We live on a water planet, covering over 70% of the earth’s surface. Oceans contain 97 % of the Earth’s water (by volume), which is too salty for drinking, irrigation or industrial use. That leaves 3% of earth’s total water that’s considered fresh water. About 2.997% of this fresh water is trapped in polar ice caps and deep within earth surface, which is too costly to extract. That leaves only .003% of earth’s total available water by volume available for human use. If the world’s water were contained in 100 liters or 26 gallons, then what is readily available to us would amount to one-half teaspoon.

Long before humans learned to rub two sticks together to make fire or took a hammer and chisel in hand to carve out the first wheel, they thirsted for pure drinking water. Evidence from almost all historical periods suggests that people took measures to ensure a fresh drink of water. But sometimes that drink came with more than its thirst quenching qualities

Early humans thought that the taste and look of the water determined its purity, and they did not consider that even the best tasting, clearest water could contain disease-causing organisms. We know now that just because water tastes good, it is not necessarily safe to drink. However, the efforts of these water treatment pioneers were not in vain. It was through their trials and errors that we now know how to make water safe to drink.

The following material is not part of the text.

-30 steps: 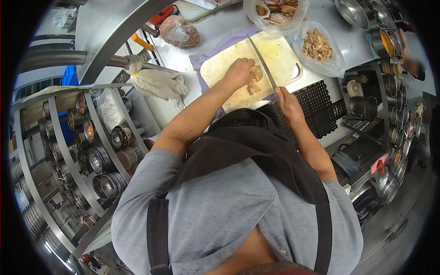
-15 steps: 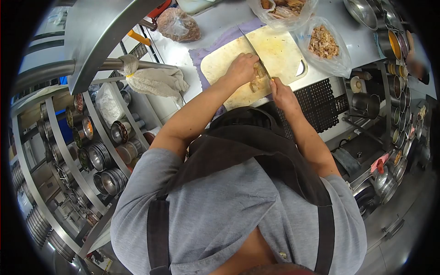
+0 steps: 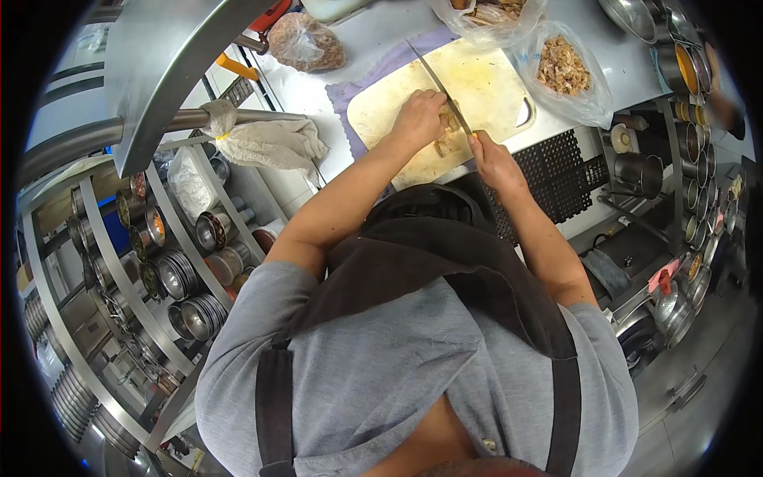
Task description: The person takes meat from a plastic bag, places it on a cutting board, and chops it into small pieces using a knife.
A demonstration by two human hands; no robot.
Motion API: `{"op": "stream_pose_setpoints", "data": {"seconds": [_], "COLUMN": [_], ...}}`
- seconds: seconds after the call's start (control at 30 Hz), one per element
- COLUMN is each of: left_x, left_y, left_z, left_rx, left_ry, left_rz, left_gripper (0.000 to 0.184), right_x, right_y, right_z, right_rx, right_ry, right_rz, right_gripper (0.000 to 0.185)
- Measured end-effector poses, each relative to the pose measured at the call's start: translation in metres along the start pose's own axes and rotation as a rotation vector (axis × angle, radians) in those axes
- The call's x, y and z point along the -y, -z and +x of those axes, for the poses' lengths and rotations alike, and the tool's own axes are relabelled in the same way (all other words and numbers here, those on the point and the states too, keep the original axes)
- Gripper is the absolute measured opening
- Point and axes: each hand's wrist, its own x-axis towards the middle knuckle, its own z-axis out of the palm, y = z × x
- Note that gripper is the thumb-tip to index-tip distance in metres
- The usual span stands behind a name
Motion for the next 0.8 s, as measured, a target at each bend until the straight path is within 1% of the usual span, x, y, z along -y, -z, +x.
{"op": "stream_pose_setpoints", "data": {"seconds": [0.13, 0.33, 0.4, 0.47, 0.6, 0.67, 0.73, 0.8], "left_x": [-0.002, 0.004, 0.003, 0.003, 0.005, 0.008, 0.008, 0.008], "left_y": [0.002, 0.002, 0.003, 0.003, 0.002, 0.001, 0.003, 0.003], "left_z": [-0.001, -0.003, -0.006, -0.005, -0.002, -0.003, -0.005, 0.001], "left_rx": [-0.02, -0.02, -0.015, 0.009, -0.005, -0.026, 0.002, 0.013], "left_ry": [-0.019, -0.016, -0.008, 0.036, -0.003, -0.041, -0.03, -0.03], "left_rz": [0.003, -0.028, -0.041, -0.032, -0.022, -0.042, -0.03, -0.015], "left_gripper": [0.028, 0.028, 0.028, 0.026, 0.025, 0.024, 0.024, 0.023], "right_x": [-0.009, -0.002, -0.002, 0.003, 0.007, 0.005, 0.002, 0.0], "right_y": [-0.018, -0.013, -0.009, -0.002, -0.001, -0.008, -0.017, -0.024], "right_z": [0.02, 0.009, 0.004, -0.006, -0.01, -0.002, 0.006, 0.016], "right_rx": [-0.027, -0.085, -0.096, -0.073, 0.003, -0.01, -0.035, -0.005], "right_ry": [0.02, 0.024, 0.058, 0.04, -0.036, -0.016, 0.006, -0.053], "right_rz": [-0.025, 0.014, 0.045, 0.03, -0.01, -0.014, -0.015, -0.09], "right_gripper": [0.033, 0.034, 0.033, 0.034, 0.034, 0.034, 0.033, 0.034]}}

4000 years ago, in India and parts of China, the Hindu’s devised the first recorded drinking water standards. It directed its people to heat foul water by boiling and exposing to sunlight and by dipping seven times into a piece of hot copper, then to filter and cool in an earthen vessel. This enlightened treatment not only produced aesthetically acceptable water, but a disinfected potable source. This treatment was a directive intended for individuals and families, not a community water supply.

After 1500 BC, the Egyptians first discovered the principle of coagulation. They applied the chemical alum for suspended particle settlement. Pictures of this purification technique were found on the wall of the tomb of Amenophis II and Ramses II.

Image Caption: This ancient Egyptian clarifying device was found pictured on the wall of the tomb of Amenophis II at Thebes. The inscription was carved in 1450 B.C.

Only after the Dark Ages, due to advances in science and technology, was there a realization that clean looking water was not necessarily safe water. Before the invention of the microscope, the idea of microscopic life was unimagined. Even with that tool it still took over 200 years before a connection between microbes and disease was made. In the mid 19th Century it was proven that cholera was spread by contaminated waters. By the late 19th Century, Louis Pasteur developed the particulate germ theory of disease, which finally established a cause and effect relationship between microbes and disease.

Filtration of water was established as a method of clarifying the water in the 18th Century. In 1832 the first municipal water treatment plant was built in Scotland. Unfortunately, the aesthetic properties of the water were the major concerns of the time, while effective water quality standards remained absent until the late 19th Century.

In the US, municipal water systems originated as early as 1799, by 1860 over 400 were in service providing water to major cities and towns. Because water quality standard were lacking, these systems contributed to major outbreaks of disease by spreading pathogenic organisms.

In the 1890’s effective water treatment techniques began to develop. Coagulation and rapid sand filtration were instituted, which significantly reduced both turbidity and bacteria in water supplies. Chlorination of water was eventually introduced in 1908. Finally, a community’s water supply could, in fact, be considered safe.

Buffalo’s water system history began in 1827, when the Buffalo & Black Rock Jubilee Water Works was formed. It supplied well and spring water through an assemblage of wooden pipes. In 1852 the Buffalo Water Works Co. formed, and pumped its water from the Niagara River. The City of Buffalo purchased both companies in 1868 and began construction of an Intake and tunnel system in the Niagara River. This location proved unfortunate. River turbulence and shoreline pollution caused a public outcry for a new intake. In 1913 this new intake was completed. It was located upstream from the original one, in Lake Erie’s Emerald Channel. In 1914 Buffalo began chlorinating its delivered water, and in 1926 the Water Treatment Plant was built utilizing coagulation and filtration along with disinfection of its delivered water.